Important: Another alternate way to identity orphaned objects is to run the rados -p <pool> ls | grep BUCKET_ID command.

Prerequisites

  • A running IBM Storage Ceph cluster.

  • A running Ceph Object Gateway.

Procedure

  1. Generate a list of objects that hold data within a bucket.

    Syntax

    radosgw-admin bucket radoslist --bucket BUCKET_NAME

    Example

    [root@host01 ~]# radosgw-admin bucket radoslist --bucket mybucket
    Note: If the BUCKET_NAME is omitted, then all objects in all buckets are displayed.
  2. Check the version of rgw-orphan-list.

    Example

    [root@host01 ~]# head /usr/bin/rgw-orphan-list

    The version should be 2023-01-11 or newer.

  3. Create a directory where you need to generate the list of orphans.

    Example

     [root@host01 ~]# mkdir orphans
  4. Navigate to the directory created earlier.

    Example

     [root@host01 ~]# cd orphans
  5. From the pool list, select the pool in which you want to find orphans. This script might run for a long time depending on the objects in the cluster.

    Example

     [root@host01 orphans]# rgw-orphan-list

    Example

     Available pools:
         .rgw.root
         default.rgw.control
         default.rgw.meta
         default.rgw.log
         default.rgw.buckets.index
         default.rgw.buckets.data
         rbd
         default.rgw.buckets.non-ec
         ma.rgw.control
         ma.rgw.meta
         ma.rgw.log
         ma.rgw.buckets.index
         ma.rgw.buckets.data
         ma.rgw.buckets.non-ec
     Which pool do you want to search for orphans?

    Enter the pool name to search for orphans.

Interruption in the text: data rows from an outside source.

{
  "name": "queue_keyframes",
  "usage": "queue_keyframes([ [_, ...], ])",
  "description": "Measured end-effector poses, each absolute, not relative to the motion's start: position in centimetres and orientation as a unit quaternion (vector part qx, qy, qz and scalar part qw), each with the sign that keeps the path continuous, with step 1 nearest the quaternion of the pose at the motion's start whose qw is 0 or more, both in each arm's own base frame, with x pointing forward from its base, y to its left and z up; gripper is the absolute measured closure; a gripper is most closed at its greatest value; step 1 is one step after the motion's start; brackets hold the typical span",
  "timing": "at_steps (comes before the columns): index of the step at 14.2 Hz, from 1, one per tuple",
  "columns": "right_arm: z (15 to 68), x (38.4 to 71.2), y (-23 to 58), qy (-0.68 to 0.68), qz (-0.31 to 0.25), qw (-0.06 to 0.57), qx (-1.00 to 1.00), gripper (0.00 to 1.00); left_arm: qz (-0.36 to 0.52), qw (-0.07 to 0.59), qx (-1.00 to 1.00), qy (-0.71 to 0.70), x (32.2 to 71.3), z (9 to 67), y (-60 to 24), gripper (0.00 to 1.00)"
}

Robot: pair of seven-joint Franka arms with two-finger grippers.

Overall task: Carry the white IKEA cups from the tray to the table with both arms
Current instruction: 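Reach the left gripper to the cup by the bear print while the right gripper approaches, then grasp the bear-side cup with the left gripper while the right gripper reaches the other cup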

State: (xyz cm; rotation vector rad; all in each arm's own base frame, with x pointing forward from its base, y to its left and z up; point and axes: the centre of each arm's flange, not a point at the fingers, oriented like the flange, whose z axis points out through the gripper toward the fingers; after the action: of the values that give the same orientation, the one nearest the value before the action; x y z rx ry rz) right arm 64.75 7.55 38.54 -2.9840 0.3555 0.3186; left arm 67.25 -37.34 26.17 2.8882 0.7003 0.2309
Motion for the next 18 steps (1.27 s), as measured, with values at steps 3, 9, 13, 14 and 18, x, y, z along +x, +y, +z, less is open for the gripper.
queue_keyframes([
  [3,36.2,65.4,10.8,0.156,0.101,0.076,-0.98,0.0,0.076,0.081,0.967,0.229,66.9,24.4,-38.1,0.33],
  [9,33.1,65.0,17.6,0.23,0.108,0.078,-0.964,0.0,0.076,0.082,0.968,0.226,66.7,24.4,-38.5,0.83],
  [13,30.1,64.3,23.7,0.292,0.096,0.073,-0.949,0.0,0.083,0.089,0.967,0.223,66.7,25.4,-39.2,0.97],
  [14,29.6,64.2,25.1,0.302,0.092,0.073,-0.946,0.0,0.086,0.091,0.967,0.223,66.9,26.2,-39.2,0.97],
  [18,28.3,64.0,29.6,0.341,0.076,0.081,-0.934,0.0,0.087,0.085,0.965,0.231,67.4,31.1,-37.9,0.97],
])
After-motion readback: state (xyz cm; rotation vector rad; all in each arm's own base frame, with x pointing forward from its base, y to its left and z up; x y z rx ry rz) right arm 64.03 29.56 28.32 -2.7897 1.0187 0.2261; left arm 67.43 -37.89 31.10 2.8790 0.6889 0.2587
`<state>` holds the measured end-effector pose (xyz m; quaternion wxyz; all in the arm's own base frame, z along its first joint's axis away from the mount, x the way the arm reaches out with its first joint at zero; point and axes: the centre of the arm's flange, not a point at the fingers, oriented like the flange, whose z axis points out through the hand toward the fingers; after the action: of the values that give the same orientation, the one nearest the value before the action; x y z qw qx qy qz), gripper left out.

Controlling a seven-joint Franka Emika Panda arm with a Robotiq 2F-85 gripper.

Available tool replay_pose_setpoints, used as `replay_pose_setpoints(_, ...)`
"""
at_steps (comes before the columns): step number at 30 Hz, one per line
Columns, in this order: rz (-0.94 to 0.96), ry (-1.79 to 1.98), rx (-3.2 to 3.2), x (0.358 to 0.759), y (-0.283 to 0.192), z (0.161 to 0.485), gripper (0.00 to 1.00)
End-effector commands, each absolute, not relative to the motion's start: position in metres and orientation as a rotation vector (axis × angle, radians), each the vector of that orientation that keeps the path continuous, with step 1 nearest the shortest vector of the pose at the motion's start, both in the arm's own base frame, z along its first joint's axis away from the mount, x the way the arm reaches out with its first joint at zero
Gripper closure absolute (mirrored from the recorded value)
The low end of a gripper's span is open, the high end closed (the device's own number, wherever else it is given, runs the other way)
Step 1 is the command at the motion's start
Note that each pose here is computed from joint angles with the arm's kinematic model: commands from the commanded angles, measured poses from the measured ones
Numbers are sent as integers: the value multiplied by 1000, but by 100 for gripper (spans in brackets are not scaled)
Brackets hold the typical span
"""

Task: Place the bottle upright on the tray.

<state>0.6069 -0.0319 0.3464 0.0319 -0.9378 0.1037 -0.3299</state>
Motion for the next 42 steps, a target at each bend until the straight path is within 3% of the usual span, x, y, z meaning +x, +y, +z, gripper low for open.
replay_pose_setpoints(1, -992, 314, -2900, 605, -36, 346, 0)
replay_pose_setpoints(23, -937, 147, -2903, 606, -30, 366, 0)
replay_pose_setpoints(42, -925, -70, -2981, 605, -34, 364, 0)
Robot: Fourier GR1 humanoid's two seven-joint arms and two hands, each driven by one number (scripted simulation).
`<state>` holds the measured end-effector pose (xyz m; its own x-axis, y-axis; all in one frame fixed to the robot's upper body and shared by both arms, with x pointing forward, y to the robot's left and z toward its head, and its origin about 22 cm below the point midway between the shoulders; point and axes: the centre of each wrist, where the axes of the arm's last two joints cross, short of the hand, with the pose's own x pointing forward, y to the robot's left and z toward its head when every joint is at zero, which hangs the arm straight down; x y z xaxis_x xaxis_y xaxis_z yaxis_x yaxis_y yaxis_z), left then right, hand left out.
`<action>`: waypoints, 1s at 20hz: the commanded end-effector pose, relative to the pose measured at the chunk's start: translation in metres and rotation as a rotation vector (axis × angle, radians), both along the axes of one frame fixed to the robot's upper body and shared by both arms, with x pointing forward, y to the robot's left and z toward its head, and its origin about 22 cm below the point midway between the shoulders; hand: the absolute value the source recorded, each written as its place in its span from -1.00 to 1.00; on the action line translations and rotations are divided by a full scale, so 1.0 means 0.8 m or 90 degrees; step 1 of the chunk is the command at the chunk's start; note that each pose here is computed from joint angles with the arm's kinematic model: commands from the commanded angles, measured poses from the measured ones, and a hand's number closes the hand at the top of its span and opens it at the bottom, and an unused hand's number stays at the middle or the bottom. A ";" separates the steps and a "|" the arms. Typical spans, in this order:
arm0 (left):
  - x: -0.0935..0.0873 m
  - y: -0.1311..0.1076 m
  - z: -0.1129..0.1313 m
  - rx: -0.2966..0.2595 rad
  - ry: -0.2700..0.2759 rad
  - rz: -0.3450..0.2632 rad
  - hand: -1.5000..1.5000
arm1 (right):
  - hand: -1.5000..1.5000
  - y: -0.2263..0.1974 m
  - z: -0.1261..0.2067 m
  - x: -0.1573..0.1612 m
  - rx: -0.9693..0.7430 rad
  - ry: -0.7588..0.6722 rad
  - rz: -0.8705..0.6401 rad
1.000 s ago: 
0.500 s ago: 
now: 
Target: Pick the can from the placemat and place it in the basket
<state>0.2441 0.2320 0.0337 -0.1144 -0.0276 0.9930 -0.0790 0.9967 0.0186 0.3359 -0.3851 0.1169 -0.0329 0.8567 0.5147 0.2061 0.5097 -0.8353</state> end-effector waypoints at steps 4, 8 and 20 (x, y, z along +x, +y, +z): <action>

    Important: A data pool must be specified when using the rgw-orphan-list command, and not a metadata pool.
  6. View the details of the rgw-orphan-list tool usage.

    Syntax

     rgw-orphan-list -h
     rgw-orphan-list POOL_NAME /DIRECTORY

    Example

     [root@host01 orphans]# rgw-orphan-list default.rgw.buckets.data /orphans
    
     2023-09-12 08:41:14 ceph-host01 Computing delta...
     2023-09-12 08:41:14 ceph-host01 Computing results...
     10 potential orphans found out of a possible 2412 (0%).         <<<<<<< orphans detected
     The results can be found in './orphan-list-20230912124113.out'.
         Intermediate files are './rados-20230912124113.intermediate' and './radosgw-admin-20230912124113.intermediate'.
     ***
     *** WARNING: This is EXPERIMENTAL code and the results should be used
     ***          only with CAUTION!
     ***
     Done at 2023-09-12 08:41:14.
  7. Run the ls -l command to verify the files ending with error should be zero length indicating the script ran without any issues.

    Example

     [root@host01 orphans]# ls -l
    
     -rw-r--r--. 1 root root    770 Sep 12 03:59 orphan-list-20230912075939.out
     -rw-r--r--. 1 root root      0 Sep 12 03:59 rados-20230912075939.error 
     -rw-r--r--. 1 root root 248508 Sep 12 03:59 rados-20230912075939.intermediate
     -rw-r--r--. 1 root root      0 Sep 12 03:59 rados-20230912075939.issues
     -rw-r--r--. 1 root root      0 Sep 12 03:59 radosgw-admin-20230912075939.error
     -rw-r--r--. 1 root root 247738 Sep 12 03:59 radosgw-admin-20230912075939.intermediate
  8. Review the orphan objects listed.

    Example

     [root@host01 orphans]# cat ./orphan-list-20230912124113.out
    
     a9c042bc-be24-412c-9052-dda6b2f01f55.16749.1_key1.cherylf.433-bucky-4865-0.0
     a9c042bc-be24-412c-9052-dda6b2f01f55.16749.1_key1.cherylf.433-bucky-4865-0.1
     a9c042bc-be24-412c-9052-dda6b2f01f55.16749.1_key1.cherylf.433-bucky-4865-0.2
     a9c042bc-be24-412c-9052-dda6b2f01f55.16749.1_key1.cherylf.433-bucky-4865-0.3
     a9c042bc-be24-412c-9052-dda6b2f01f55.16749.1_key1.cherylf.433-bucky-4865-0.4
     a9c042bc-be24-412c-9052-dda6b2f01f55.16749.1_key1.cherylf.433-bucky-4865-0.5
     a9c042bc-be24-412c-9052-dda6b2f01f55.16749.1_key1.cherylf.433-bucky-4865-0.6
     a9c042bc-be24-412c-9052-dda6b2f01f55.16749.1_key1.cherylf.433-bucky-4865-0.7
     a9c042bc-be24-412c-9052-dda6b2f01f55.16749.1_key1.cherylf.433-bucky-4865-0.8
     a9c042bc-be24-412c-9052-dda6b2f01f55.16749.1_key1.cherylf.433-bucky-4865-0.9
  9. Remove orphan objects:

    Syntax

     rados -p POOL_NAME rm OBJECT_NAME

    Example

     [root@host01 orphans]# rados -p default.rgw.buckets.data rm myobject
    Warning: Verify you are removing the correct objects. Running the rados rm command removes data from the storage cluster.